In my entire life, I never had to write a research paper with other people, and it boggled my mind when it was first brought up this semester in my Genetics Lab. It seemed pointless to me and kind of counter-productive. I mean, just imagine three people, with three very different brains, trying to conduct one synchronized research paper together, without much time to meet and compare thoughts and ideas.
It started off great because the experimentation and the data collection was actually done together. We were in complete agreement, maybe it was because there wasn’t much original thought that was needed during those parts. It was during the actual writing part that the problems I knew would arise, did.
When we actually wrote the paper, we kept bumping heads a bit. We didn’t get in each other’s space, but we left gaps and holes because we thought others would fix them. We would write a part of the intro and assume someone else would look it over and fix it a bit more, which no one got around to doing. So, for the draft, it felt like three separate people writing different parts of the research paper in different tones, so it really didn’t flow together.

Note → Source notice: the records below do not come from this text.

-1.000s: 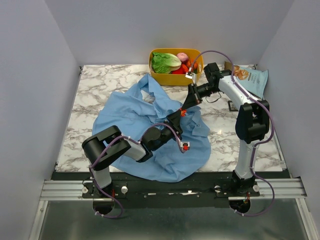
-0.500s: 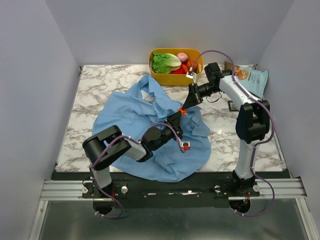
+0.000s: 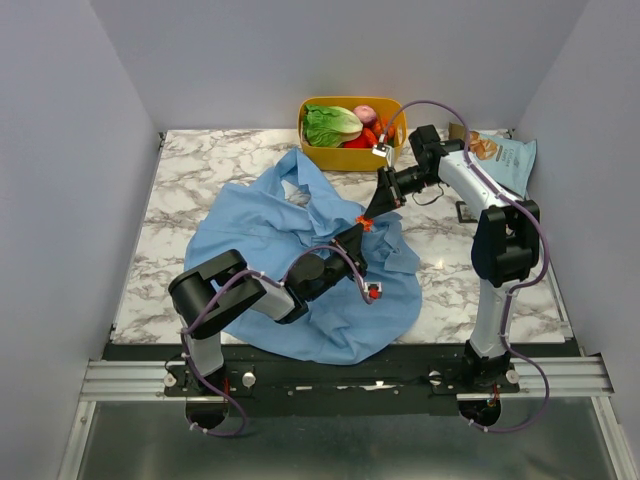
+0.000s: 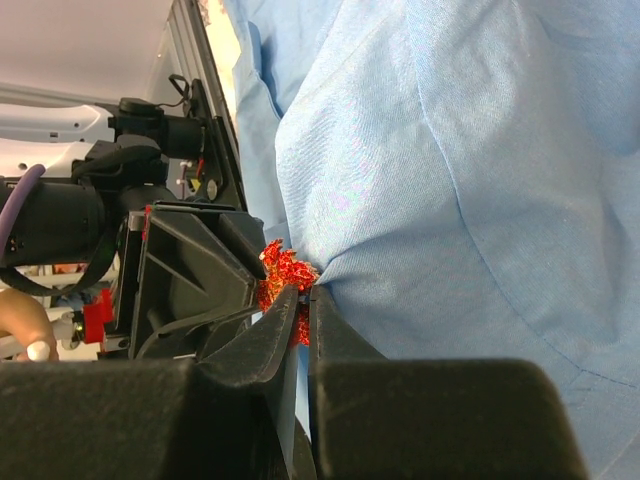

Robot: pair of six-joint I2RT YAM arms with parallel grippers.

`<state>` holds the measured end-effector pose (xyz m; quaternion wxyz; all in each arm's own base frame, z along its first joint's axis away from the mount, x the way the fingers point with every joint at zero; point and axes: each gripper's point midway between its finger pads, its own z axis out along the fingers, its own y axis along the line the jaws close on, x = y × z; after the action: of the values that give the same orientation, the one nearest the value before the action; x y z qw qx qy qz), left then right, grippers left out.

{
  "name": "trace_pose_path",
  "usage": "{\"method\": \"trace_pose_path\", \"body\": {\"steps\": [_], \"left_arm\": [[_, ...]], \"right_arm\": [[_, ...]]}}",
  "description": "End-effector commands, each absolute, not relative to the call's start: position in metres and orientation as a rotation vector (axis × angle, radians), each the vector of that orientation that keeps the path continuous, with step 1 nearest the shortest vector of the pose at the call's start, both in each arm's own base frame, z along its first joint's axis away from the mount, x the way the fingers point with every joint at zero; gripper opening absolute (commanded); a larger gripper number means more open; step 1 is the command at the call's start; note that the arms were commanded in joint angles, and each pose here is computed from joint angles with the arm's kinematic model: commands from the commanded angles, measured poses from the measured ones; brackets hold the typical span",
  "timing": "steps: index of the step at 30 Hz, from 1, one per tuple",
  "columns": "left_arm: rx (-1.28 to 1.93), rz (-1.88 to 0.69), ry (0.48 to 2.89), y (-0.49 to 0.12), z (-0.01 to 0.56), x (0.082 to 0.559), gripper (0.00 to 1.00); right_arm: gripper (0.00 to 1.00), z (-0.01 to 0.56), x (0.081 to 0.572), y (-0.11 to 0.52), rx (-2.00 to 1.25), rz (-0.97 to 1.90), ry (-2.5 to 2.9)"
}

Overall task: Remove the brooch from the garment
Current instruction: Remove the brooch from the clothes.

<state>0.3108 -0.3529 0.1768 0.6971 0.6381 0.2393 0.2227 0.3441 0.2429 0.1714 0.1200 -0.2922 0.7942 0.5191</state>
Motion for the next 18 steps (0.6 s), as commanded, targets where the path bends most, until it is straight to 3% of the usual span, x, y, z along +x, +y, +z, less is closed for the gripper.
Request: {"method": "trace_pose_path", "body": {"steps": [1,6,10,18], "left_arm": [[1.008,0.544,0.436,-0.330,0.277,0.302,0.17],[1.002,0.544,0.466,-0.328,0.273,0.305,0.00],[0.978,0.527,0.511,-0.323,0.273,0.307,0.00],[0.929,0.448,0.673,-0.311,0.262,0.310,0.00]], "right_arm": [[0.14,0.173,0.341,0.242,-0.863,1.517,2.328],[0.16,0.171,0.342,0.241,-0.864,1.510,2.334],[0.20,0.170,0.343,0.240,-0.877,1.484,2.333],[0.46,0.178,0.351,0.232,-0.885,1.412,2.307]]}}
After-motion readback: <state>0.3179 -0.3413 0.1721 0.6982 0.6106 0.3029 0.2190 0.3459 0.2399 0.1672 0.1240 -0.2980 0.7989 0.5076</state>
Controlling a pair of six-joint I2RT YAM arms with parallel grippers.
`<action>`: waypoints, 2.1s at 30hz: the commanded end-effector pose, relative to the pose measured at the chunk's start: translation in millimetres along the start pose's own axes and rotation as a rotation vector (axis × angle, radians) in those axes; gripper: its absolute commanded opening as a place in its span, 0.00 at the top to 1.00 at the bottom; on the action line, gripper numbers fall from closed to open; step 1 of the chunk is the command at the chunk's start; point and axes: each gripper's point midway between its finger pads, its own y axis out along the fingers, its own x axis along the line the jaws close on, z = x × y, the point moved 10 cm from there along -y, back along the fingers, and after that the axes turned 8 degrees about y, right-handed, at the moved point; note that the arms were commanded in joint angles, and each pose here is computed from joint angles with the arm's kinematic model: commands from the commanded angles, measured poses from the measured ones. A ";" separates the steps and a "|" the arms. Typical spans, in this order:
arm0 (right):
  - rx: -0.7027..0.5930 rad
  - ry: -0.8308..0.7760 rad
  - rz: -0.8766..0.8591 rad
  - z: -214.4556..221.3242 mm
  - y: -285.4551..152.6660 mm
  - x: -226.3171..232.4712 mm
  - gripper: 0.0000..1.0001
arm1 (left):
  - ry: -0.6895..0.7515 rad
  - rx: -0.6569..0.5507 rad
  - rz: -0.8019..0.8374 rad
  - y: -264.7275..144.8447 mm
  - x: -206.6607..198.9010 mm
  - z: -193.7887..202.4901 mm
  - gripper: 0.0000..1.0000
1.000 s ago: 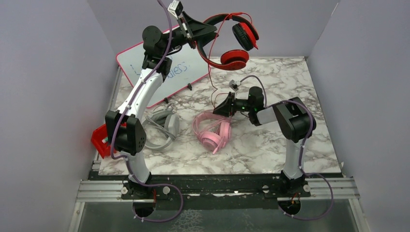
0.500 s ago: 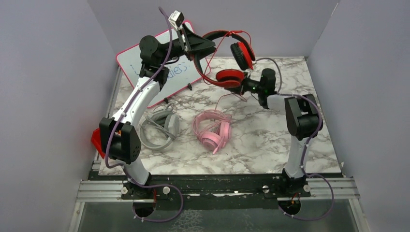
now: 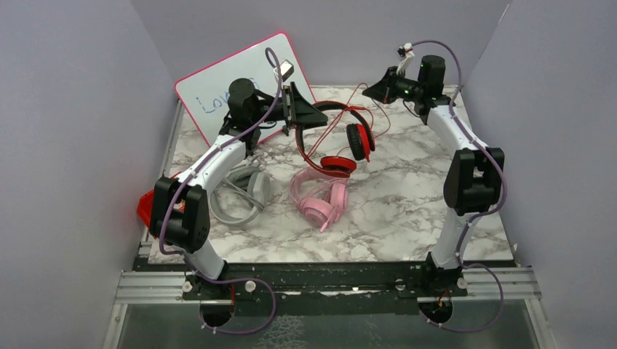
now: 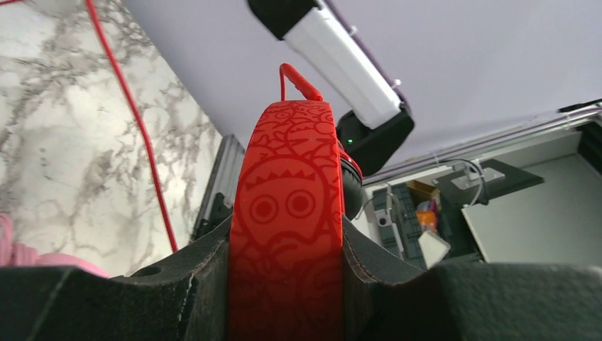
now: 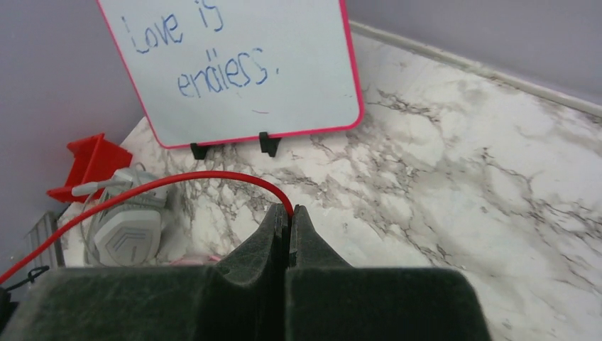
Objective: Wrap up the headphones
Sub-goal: Wrap the headphones cable around the headphones.
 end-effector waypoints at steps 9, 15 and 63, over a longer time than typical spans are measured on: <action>-0.046 -0.052 0.157 -54.6 -47.3 48.2 1.00 | 0.115 -0.016 -0.107 -10.9 29.7 -4.9 1.00; -0.027 -0.042 0.135 -62.3 -56.4 68.2 1.00 | 0.143 -0.067 -0.210 -7.4 47.0 -14.1 1.00; -0.014 0.117 -0.145 39.8 -16.9 188.6 0.96 | 0.123 -0.673 -0.194 19.4 49.1 -138.8 1.00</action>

The editing was much worse. We fixed the smaller mistakes easily, but to fix the entire section a piece at a time made the paper sound very redundant. When we had to add or remove sentences, we didn’t work well together. At one time, one of my group members actually texted asking if we were all working on the introduction together.
We eventually turned in the paper and it looked decent. We haven’t gotten it back, but it got me to thinking about actual research papers. Multiple people are contributing authors to research papers, but I believe it might be easier if they took months to actually experiment, research, and understand the concept. They probably all sat down to talk about the paper as well and worked on it for hours. I realized this whole concept might be ideal for actual researchers more than university students.